◆ What is being asked: Could you transcribe the records below exactly, leaving out every picture?

Data excerpts START

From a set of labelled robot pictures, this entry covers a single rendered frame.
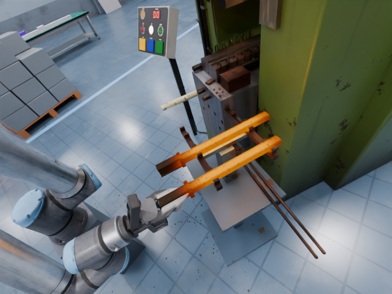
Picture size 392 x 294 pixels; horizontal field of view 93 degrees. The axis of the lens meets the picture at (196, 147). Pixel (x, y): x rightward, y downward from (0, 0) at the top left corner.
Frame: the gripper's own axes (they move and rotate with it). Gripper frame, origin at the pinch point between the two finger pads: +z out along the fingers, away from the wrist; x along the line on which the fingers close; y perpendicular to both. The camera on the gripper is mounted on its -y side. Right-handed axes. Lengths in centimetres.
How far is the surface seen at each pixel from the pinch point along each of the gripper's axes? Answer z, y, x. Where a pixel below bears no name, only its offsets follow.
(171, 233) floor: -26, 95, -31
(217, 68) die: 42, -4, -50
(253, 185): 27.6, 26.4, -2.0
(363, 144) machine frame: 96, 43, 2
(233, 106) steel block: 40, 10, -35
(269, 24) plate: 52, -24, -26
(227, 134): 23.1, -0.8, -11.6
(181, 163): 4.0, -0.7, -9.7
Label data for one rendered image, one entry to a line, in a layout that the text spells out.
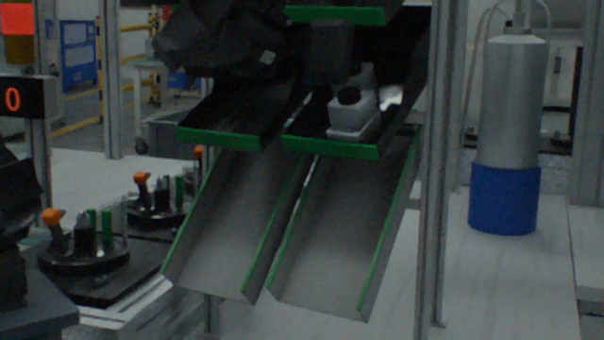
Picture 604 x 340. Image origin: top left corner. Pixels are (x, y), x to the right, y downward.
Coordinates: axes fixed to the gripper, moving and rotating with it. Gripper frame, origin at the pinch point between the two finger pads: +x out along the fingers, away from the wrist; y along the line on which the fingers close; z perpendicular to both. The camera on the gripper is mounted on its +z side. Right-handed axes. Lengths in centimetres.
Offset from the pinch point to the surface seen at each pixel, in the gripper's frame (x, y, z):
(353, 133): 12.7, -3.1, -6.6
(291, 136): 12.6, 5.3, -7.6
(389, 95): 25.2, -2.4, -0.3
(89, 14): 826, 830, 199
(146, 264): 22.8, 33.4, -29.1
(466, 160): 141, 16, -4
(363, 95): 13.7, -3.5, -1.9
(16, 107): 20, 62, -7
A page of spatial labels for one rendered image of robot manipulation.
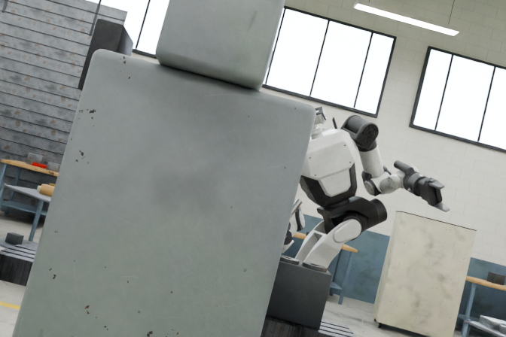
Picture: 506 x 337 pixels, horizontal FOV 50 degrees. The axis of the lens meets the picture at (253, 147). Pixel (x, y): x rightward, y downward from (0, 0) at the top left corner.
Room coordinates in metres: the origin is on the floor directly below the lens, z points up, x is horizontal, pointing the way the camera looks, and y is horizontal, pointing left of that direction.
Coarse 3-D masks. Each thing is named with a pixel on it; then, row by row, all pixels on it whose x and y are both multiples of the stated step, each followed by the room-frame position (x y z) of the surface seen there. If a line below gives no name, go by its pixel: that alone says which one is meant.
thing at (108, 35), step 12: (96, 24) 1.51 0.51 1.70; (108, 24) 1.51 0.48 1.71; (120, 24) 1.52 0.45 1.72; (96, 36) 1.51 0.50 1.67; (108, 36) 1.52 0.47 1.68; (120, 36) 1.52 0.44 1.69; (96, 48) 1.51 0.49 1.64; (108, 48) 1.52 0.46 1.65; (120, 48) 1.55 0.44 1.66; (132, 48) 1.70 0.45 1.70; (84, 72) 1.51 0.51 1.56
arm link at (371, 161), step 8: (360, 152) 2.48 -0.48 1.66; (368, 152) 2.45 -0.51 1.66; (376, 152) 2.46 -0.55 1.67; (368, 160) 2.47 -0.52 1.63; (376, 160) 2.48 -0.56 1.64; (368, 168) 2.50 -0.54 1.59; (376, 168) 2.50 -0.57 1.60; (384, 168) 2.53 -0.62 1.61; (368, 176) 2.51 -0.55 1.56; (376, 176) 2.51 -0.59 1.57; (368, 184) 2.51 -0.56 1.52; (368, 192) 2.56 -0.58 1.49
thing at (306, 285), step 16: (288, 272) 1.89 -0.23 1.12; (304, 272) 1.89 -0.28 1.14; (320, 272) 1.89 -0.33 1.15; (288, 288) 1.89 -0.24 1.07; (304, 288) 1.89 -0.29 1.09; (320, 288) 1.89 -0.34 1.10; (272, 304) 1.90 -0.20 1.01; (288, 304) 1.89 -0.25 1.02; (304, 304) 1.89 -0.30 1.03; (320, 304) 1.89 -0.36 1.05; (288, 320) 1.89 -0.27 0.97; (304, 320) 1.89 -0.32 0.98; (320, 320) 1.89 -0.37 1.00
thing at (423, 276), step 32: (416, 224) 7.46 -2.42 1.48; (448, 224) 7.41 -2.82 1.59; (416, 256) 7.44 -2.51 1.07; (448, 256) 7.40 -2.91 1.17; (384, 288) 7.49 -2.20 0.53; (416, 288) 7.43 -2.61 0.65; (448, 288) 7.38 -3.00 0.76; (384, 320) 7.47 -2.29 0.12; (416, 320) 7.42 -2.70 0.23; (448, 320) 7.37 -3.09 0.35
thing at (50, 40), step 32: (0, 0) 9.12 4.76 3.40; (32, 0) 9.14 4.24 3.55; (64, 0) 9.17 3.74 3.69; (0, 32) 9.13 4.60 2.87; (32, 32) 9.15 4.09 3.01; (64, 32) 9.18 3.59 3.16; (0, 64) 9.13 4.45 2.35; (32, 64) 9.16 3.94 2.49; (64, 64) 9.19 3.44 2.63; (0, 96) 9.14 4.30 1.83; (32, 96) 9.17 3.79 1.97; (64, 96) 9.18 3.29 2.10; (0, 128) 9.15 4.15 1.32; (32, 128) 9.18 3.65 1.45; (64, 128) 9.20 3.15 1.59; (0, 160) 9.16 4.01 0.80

Data excerpts END

◆ Response for this exercise:
From a set of labelled robot pictures, this entry covers a single rendered frame.
Picture size 392 x 294 pixels; horizontal field of view 93 degrees. The axis of the lens meets the picture at (196, 147). Pixel (x, y): x rightward, y downward from (0, 0) at the top left corner.
Frame: the gripper's own axes (they move and rotate with it). Gripper frame, origin at the pinch point between the two finger pads: +z out along the fingers, away from the wrist; x along the line on which the fingers close; y perpendicular to both. The camera on the gripper is mounted on its -y side. Right-handed axes. Lengths in centimetres.
How far is the surface seen at each pixel from the pinch point along each of the gripper's axes? Answer z, y, x. Where a pixel below bears no name, only its offsets follow.
(171, 233) floor: -26, 95, -31
(217, 68) die: 42, -4, -50
(253, 185): 27.6, 26.4, -2.0
(363, 144) machine frame: 96, 43, 2
(233, 106) steel block: 40, 10, -35
(269, 24) plate: 52, -24, -26
(227, 134): 23.1, -0.8, -11.6
(181, 163): 4.0, -0.7, -9.7
Label data for one rendered image, one entry to a line, in a layout that the text spells out.
Picture 604 x 340. Image origin: top left corner. Pixels are (x, y), x to the right, y downward.
Coordinates: axes fixed to the gripper, moving and rotating with it. Gripper frame, origin at the pinch point between the two finger pads: +x out along the fingers, away from the wrist; y along the line on which the fingers close; z perpendicular to both. The camera on the gripper is mounted on its +z side. Right-handed axes. Lengths in centimetres.
Offset from the pinch point to the surface seen at each pixel, in the gripper's frame (x, y, z):
(353, 133): 12.7, -3.1, -6.6
(291, 136): 12.6, 5.3, -7.6
(389, 95): 25.2, -2.4, -0.3
(89, 14): 826, 830, 199
(146, 264): 22.8, 33.4, -29.1
(466, 160): 141, 16, -4
(363, 95): 13.7, -3.5, -1.9
(16, 107): 20, 62, -7
A page of spatial labels for one rendered image of robot manipulation.
Picture: 506 x 337 pixels, horizontal FOV 50 degrees. The axis of the lens meets the picture at (253, 147). Pixel (x, y): x rightward, y downward from (0, 0) at the top left corner.
Room coordinates in metres: the origin is on the floor directly below the lens, z points up, x is horizontal, pointing the way the camera looks, and y is horizontal, pointing left of that direction.
Coarse 3-D masks. Each thing is named with a pixel on it; then, row by row, all pixels on it whose x and y are both multiples of the stated step, each followed by the room-frame position (x y z) of the surface seen there. If a line below gives no name, go by its pixel: that alone says which one is meant.
thing at (108, 35), step 12: (96, 24) 1.51 0.51 1.70; (108, 24) 1.51 0.48 1.71; (120, 24) 1.52 0.45 1.72; (96, 36) 1.51 0.50 1.67; (108, 36) 1.52 0.47 1.68; (120, 36) 1.52 0.44 1.69; (96, 48) 1.51 0.49 1.64; (108, 48) 1.52 0.46 1.65; (120, 48) 1.55 0.44 1.66; (132, 48) 1.70 0.45 1.70; (84, 72) 1.51 0.51 1.56
arm link at (371, 161), step 8: (360, 152) 2.48 -0.48 1.66; (368, 152) 2.45 -0.51 1.66; (376, 152) 2.46 -0.55 1.67; (368, 160) 2.47 -0.52 1.63; (376, 160) 2.48 -0.56 1.64; (368, 168) 2.50 -0.54 1.59; (376, 168) 2.50 -0.57 1.60; (384, 168) 2.53 -0.62 1.61; (368, 176) 2.51 -0.55 1.56; (376, 176) 2.51 -0.59 1.57; (368, 184) 2.51 -0.56 1.52; (368, 192) 2.56 -0.58 1.49
thing at (306, 285), step 16: (288, 272) 1.89 -0.23 1.12; (304, 272) 1.89 -0.28 1.14; (320, 272) 1.89 -0.33 1.15; (288, 288) 1.89 -0.24 1.07; (304, 288) 1.89 -0.29 1.09; (320, 288) 1.89 -0.34 1.10; (272, 304) 1.90 -0.20 1.01; (288, 304) 1.89 -0.25 1.02; (304, 304) 1.89 -0.30 1.03; (320, 304) 1.89 -0.36 1.05; (288, 320) 1.89 -0.27 0.97; (304, 320) 1.89 -0.32 0.98; (320, 320) 1.89 -0.37 1.00
thing at (423, 276), step 32: (416, 224) 7.46 -2.42 1.48; (448, 224) 7.41 -2.82 1.59; (416, 256) 7.44 -2.51 1.07; (448, 256) 7.40 -2.91 1.17; (384, 288) 7.49 -2.20 0.53; (416, 288) 7.43 -2.61 0.65; (448, 288) 7.38 -3.00 0.76; (384, 320) 7.47 -2.29 0.12; (416, 320) 7.42 -2.70 0.23; (448, 320) 7.37 -3.09 0.35
thing at (50, 40), step 32: (0, 0) 9.12 4.76 3.40; (32, 0) 9.14 4.24 3.55; (64, 0) 9.17 3.74 3.69; (0, 32) 9.13 4.60 2.87; (32, 32) 9.15 4.09 3.01; (64, 32) 9.18 3.59 3.16; (0, 64) 9.13 4.45 2.35; (32, 64) 9.16 3.94 2.49; (64, 64) 9.19 3.44 2.63; (0, 96) 9.14 4.30 1.83; (32, 96) 9.17 3.79 1.97; (64, 96) 9.18 3.29 2.10; (0, 128) 9.15 4.15 1.32; (32, 128) 9.18 3.65 1.45; (64, 128) 9.20 3.15 1.59; (0, 160) 9.16 4.01 0.80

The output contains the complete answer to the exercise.